## What is needed
Please restate each line of the material word for word and omit any pictures.

## Dataset content
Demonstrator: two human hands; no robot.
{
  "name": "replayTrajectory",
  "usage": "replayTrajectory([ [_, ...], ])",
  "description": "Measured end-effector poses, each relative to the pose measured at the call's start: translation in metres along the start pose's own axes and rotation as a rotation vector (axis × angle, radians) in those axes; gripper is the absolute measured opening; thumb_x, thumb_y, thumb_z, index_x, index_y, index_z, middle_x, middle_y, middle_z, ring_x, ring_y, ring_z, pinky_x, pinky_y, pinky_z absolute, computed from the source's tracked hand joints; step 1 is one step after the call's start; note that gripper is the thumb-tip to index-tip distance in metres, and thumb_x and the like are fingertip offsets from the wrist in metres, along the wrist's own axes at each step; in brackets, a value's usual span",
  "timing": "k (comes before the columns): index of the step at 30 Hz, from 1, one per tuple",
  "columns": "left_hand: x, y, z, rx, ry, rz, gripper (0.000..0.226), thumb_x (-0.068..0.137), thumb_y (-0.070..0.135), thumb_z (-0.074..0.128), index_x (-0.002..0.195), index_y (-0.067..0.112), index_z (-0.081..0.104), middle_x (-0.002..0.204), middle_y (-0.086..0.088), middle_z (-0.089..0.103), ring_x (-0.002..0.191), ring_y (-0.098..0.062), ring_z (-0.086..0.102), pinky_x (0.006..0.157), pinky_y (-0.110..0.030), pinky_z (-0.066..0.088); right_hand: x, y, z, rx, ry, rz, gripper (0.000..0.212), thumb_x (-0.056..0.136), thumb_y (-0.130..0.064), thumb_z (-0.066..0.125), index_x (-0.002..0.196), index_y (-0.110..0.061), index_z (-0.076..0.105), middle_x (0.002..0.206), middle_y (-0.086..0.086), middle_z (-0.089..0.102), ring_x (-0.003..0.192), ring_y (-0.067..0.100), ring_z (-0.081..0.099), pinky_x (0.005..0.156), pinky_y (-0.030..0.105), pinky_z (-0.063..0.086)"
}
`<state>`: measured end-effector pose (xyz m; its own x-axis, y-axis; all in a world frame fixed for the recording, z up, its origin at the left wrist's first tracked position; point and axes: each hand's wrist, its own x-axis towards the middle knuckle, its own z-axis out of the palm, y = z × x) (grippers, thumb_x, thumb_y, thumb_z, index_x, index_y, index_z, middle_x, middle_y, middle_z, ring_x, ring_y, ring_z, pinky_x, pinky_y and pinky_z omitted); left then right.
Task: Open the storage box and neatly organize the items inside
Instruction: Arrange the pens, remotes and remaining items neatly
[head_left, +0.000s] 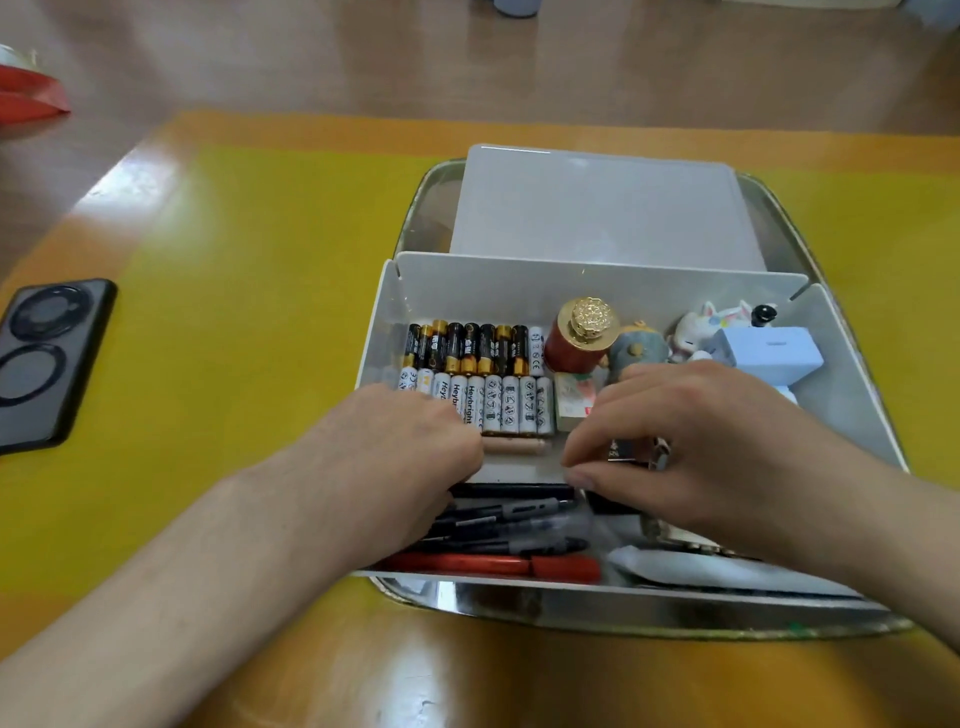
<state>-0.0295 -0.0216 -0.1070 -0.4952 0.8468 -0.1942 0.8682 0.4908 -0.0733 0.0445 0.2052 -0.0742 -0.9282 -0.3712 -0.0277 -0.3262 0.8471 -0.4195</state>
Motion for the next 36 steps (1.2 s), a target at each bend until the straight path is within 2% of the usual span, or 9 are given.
replayTrajectory([
  [4,-0.002,-0.002,0.0,-0.053,0.034,-0.004,0.018,0.092,0.044,0.054,0.101,0.03,0.062,0.1,0.012,0.062,0.094,-0.016,0.063,0.068,-0.033,0.05,0.0,0.003,-0.003,-0.023,0.019,-0.012,0.015,0.085,-0.051,0.059,0.085,-0.041,0.071,0.072,-0.034,0.053,0.077,-0.005,0.054,0.06,0.027,0.047],
  [8,-0.002,-0.002,-0.002,-0.069,0.109,0.029,0.019,0.091,0.044,0.059,0.106,0.034,0.064,0.104,0.015,0.065,0.099,-0.014,0.063,0.067,-0.031,0.047,-0.004,0.007,-0.011,-0.025,0.08,0.043,0.01,0.082,-0.047,0.063,0.083,-0.04,0.071,0.075,-0.027,0.061,0.075,-0.002,0.054,0.06,0.036,0.049],
  [14,0.008,-0.001,-0.006,-0.053,0.194,0.05,0.008,0.091,0.039,0.062,0.093,0.031,0.064,0.089,0.016,0.058,0.085,-0.012,0.059,0.052,-0.02,0.026,-0.01,0.022,-0.01,-0.137,0.151,0.161,0.006,0.083,-0.045,0.067,0.08,-0.042,0.071,0.077,-0.029,0.06,0.082,0.0,0.046,0.065,0.035,0.046],
  [16,0.015,0.002,-0.005,-0.038,0.2,0.02,0.01,0.093,0.039,0.06,0.092,0.03,0.064,0.089,0.014,0.057,0.085,-0.012,0.058,0.05,-0.022,0.02,-0.009,0.025,-0.006,-0.166,0.174,0.184,0.007,0.085,-0.043,0.067,0.084,-0.04,0.073,0.083,-0.027,0.062,0.088,0.004,0.048,0.068,0.038,0.048],
  [19,0.024,0.006,-0.003,-0.027,0.193,-0.018,0.008,0.092,0.036,0.061,0.09,0.028,0.062,0.089,0.013,0.055,0.085,-0.013,0.057,0.05,-0.026,0.021,-0.001,0.025,0.001,-0.222,0.164,0.181,0.01,0.087,-0.045,0.067,0.092,-0.038,0.074,0.091,-0.022,0.064,0.096,0.009,0.051,0.07,0.036,0.047],
  [23,0.031,0.008,-0.004,-0.067,0.168,-0.045,0.008,0.09,0.031,0.064,0.084,0.031,0.059,0.085,0.014,0.047,0.079,-0.012,0.049,0.057,-0.027,0.031,0.012,0.025,0.009,-0.299,0.1,0.171,0.025,0.085,-0.053,0.068,0.107,-0.042,0.069,0.106,-0.017,0.065,0.107,0.012,0.053,0.071,0.033,0.045],
  [27,0.033,0.008,-0.003,-0.091,0.153,-0.045,0.005,0.089,0.032,0.065,0.088,0.029,0.069,0.091,0.013,0.057,0.087,-0.015,0.059,0.062,-0.03,0.045,0.022,0.02,0.013,-0.361,0.073,0.17,0.022,0.082,-0.051,0.07,0.098,-0.036,0.068,0.094,-0.007,0.059,0.101,0.021,0.058,0.066,0.033,0.037],
  [33,0.031,0.003,-0.002,-0.064,0.136,-0.037,0.01,0.087,0.036,0.063,0.09,0.028,0.069,0.091,0.012,0.058,0.088,-0.015,0.06,0.06,-0.027,0.037,0.024,0.019,0.013,-0.411,0.095,0.119,0.015,0.084,-0.039,0.058,0.089,-0.028,0.067,0.083,-0.006,0.055,0.088,0.024,0.061,0.06,0.034,0.041],
  [36,0.03,0.001,0.001,-0.069,0.12,-0.043,0.009,0.088,0.036,0.063,0.09,0.028,0.067,0.093,0.011,0.062,0.087,-0.016,0.06,0.061,-0.028,0.04,0.021,0.024,0.006,-0.361,0.182,0.119,0.022,0.088,-0.043,0.047,0.087,-0.028,0.063,0.071,-0.007,0.049,0.08,0.022,0.057,0.052,0.032,0.023],
])
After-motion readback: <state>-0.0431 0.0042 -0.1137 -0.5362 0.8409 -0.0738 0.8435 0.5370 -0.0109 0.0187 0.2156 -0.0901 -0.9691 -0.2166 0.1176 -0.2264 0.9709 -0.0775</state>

## Output of the exercise
Demonstrator: two human hands; no robot.
{
  "name": "replayTrajectory",
  "usage": "replayTrajectory([ [_, ...], ])",
  "description": "Measured end-effector poses, each relative to the pose measured at the call's start: translation in metres along the start pose's own axes and rotation as a rotation vector (axis × angle, radians) in those axes; gripper is the absolute measured opening; thumb_x, thumb_y, thumb_z, index_x, index_y, index_z, middle_x, middle_y, middle_z, ring_x, ring_y, ring_z, pinky_x, pinky_y, pinky_z absolute, computed from the source's tracked hand joints; step 1 is one step after the call's start; note that gripper is the thumb-tip to index-tip distance in metres, and thumb_x and the like are fingertip offsets from the wrist in metres, along the wrist's own axes at each step; in brackets, a value's usual span",
  "timing": "k (comes before the columns): index of the step at 30 Hz, from 1, one per tuple",
  "columns": "left_hand: x, y, z, rx, ry, rz, gripper (0.000..0.226), thumb_x (-0.068..0.137), thumb_y (-0.070..0.135), thumb_z (-0.074..0.128), index_x (-0.002..0.195), index_y (-0.067..0.112), index_z (-0.081..0.104), middle_x (-0.002..0.204), middle_y (-0.086..0.088), middle_z (-0.089..0.103), ring_x (-0.002..0.191), ring_y (-0.098..0.062), ring_z (-0.086..0.102), pinky_x (0.006..0.157), pinky_y (-0.110..0.030), pinky_z (-0.066..0.088); right_hand: x, y, z, rx, ry, rz, gripper (0.000..0.212), thumb_x (-0.056..0.136), thumb_y (-0.130..0.064), thumb_z (-0.066..0.125), index_x (-0.002..0.196), index_y (-0.110..0.061), index_z (-0.076..0.105), middle_x (0.002..0.206), middle_y (-0.086..0.086), middle_z (-0.089..0.102), ring_x (-0.003..0.192), ring_y (-0.067..0.100), ring_z (-0.081..0.099), pinky_x (0.005..0.156), pinky_y (-0.030..0.105), pinky_z (-0.063..0.086)"
}
`<state>`: measured end-effector pose (xyz m; its own x-axis, y-axis; all in a world frame fixed for the recording, z up, its origin at the left wrist's first tracked position; point and axes: each hand's wrist, its own x-axis towards the middle knuckle, its own z-axis out of the palm, y = z × x) (grippers, thumb_x, thumb_y, thumb_z, index_x, index_y, index_z, middle_x, middle_y, middle_z, ring_x, ring_y, ring_z, pinky_x, pinky_y and pinky_z omitted); left then right.
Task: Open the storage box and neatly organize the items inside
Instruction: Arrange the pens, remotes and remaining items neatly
[head_left, +0.000s] 
<state>-0.0295 -0.0216 -0.1070 -0.4952 0.8468 -0.1942 0.8682 0.4908 -0.0733 0.0445 0.2052 -0.0742 -0.9282 -0.3712 -0.0277 -0.3262 0.8471 -0.4195</state>
Motion for the next 36 steps (1.2 s), a target at each bend until the straight path is within 2% of the usual span, or 9 are given.
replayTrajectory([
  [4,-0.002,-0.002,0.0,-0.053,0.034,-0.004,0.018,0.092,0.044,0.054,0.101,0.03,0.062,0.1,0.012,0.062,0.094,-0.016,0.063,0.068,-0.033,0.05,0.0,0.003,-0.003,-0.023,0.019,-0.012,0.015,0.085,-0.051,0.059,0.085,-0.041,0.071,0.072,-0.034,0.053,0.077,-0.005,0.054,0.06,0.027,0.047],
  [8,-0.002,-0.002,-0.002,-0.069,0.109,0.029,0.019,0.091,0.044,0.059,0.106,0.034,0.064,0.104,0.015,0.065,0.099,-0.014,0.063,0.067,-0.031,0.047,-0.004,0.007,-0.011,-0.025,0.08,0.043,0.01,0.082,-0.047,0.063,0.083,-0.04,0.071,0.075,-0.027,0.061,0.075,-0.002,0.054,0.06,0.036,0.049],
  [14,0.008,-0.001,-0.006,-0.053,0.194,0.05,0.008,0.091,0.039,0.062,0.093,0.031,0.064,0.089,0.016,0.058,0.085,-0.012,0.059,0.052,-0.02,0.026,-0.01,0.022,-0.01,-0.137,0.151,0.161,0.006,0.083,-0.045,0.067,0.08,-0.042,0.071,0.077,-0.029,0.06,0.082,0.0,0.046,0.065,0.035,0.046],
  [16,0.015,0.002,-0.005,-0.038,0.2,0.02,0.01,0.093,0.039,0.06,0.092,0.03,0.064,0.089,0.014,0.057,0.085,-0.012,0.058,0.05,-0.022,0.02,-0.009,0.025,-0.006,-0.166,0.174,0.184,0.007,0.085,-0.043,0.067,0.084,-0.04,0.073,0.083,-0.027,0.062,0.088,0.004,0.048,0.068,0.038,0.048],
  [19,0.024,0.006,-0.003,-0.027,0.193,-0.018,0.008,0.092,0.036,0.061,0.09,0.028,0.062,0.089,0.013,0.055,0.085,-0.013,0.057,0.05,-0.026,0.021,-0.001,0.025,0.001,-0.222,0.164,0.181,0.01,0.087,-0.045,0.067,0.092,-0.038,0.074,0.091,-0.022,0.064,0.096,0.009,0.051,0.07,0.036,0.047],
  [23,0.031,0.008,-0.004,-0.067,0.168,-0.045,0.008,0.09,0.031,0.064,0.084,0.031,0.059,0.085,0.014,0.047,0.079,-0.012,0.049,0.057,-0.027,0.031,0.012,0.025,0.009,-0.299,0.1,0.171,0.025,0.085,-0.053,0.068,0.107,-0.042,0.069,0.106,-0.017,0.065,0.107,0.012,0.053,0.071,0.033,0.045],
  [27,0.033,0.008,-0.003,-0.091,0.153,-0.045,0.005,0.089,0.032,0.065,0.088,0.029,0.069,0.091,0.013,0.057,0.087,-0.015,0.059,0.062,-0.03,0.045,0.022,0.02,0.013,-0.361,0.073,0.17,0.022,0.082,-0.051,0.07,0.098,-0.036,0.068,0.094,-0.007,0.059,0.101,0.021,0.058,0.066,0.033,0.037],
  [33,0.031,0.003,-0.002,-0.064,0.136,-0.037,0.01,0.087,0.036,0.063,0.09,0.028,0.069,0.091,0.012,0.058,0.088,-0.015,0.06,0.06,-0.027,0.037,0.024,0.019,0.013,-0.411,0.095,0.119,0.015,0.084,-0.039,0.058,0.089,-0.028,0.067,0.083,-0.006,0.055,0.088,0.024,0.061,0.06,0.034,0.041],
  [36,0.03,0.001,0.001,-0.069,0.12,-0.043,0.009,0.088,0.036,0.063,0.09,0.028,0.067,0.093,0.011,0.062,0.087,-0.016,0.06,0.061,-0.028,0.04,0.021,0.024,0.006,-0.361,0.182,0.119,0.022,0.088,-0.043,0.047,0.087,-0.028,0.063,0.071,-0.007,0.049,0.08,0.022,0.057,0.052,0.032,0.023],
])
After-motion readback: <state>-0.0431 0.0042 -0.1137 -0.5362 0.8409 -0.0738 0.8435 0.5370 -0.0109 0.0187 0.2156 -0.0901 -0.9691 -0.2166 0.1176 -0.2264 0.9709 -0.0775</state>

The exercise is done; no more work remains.